__Dataset extract__
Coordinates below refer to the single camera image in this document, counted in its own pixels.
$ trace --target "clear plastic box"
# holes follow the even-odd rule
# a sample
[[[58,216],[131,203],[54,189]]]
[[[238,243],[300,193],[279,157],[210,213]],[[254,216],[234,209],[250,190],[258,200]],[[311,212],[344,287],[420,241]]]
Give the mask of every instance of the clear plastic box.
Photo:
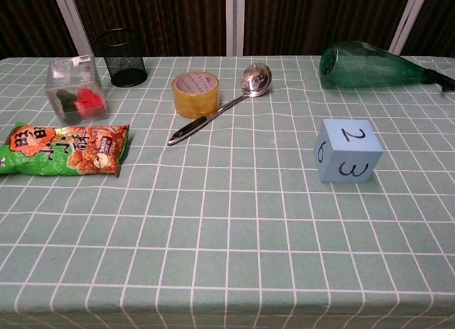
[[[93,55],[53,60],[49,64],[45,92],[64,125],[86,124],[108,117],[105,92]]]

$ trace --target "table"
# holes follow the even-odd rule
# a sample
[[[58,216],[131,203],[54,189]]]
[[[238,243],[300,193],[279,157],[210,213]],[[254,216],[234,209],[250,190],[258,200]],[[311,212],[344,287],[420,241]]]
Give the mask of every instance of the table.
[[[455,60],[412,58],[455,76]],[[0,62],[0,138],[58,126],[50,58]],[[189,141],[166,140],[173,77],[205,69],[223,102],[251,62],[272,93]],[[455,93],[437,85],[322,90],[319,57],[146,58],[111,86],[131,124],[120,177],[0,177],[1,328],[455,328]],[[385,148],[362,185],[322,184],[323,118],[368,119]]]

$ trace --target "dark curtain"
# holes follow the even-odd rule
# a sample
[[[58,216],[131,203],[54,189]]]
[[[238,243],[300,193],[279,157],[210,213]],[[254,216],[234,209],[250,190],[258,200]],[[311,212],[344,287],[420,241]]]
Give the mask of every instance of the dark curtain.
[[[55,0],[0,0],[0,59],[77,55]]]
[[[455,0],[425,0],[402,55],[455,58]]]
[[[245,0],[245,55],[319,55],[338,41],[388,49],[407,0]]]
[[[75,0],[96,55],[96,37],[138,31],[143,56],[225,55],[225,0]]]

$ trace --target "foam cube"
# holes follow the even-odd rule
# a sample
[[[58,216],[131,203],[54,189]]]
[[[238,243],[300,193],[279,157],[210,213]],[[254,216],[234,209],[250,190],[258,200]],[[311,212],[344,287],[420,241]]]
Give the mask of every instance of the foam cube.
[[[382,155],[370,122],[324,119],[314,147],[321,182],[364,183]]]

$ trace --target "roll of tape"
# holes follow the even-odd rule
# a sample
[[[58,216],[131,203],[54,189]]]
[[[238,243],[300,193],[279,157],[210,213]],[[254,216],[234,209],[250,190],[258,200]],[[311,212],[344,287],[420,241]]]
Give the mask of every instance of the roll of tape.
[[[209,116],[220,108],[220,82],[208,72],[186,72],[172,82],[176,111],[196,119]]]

__Task to complete__
All that is needed is how many lines of the listing hold the word "target", stated as one number.

__Exercise response__
5